Dataset entries:
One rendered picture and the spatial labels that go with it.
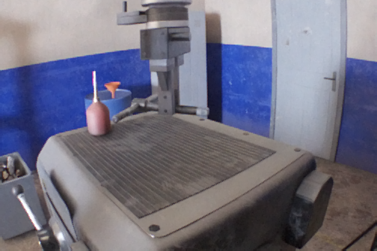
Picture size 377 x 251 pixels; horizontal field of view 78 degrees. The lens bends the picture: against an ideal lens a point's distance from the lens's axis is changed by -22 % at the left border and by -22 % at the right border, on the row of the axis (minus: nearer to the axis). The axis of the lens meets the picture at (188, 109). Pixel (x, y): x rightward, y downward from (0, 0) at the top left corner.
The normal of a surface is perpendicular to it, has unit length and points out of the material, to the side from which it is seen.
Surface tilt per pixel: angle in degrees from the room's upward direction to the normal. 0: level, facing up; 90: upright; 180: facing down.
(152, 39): 90
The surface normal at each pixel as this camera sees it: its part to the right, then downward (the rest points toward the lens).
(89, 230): -0.56, -0.54
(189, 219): -0.03, -0.96
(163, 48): -0.26, 0.27

● ASSIGNMENT: Set down the lines of the records above exactly, apart from the pictures.

● EXPECTED OUTPUT:
One rendered picture and the spatial labels that go with it.
Picture size 377 x 251 pixels; horizontal field of view 78 degrees. The lens bends the picture: against an ideal lens a point's distance from the lens's axis is changed by -22 % at the left border and by -22 % at the right border, on the row of the axis (minus: nearer to the axis). The axis of the lens meets the picture at (188, 109). Pixel (x, y): x rightward, y downward from (0, 0) at the top left corner.
The normal of a surface is perpendicular to it, has unit length and points out of the material, to the side from which it is seen.
Surface tilt per pixel: angle in degrees from the room's upward direction to the normal. 0: level, facing up; 90: upright; 180: facing down.
(152, 39): 90
The surface normal at each pixel as this camera sees it: its part to the right, then downward (the rest points toward the lens).
(89, 230): -0.56, -0.54
(189, 219): -0.03, -0.96
(163, 48): -0.26, 0.27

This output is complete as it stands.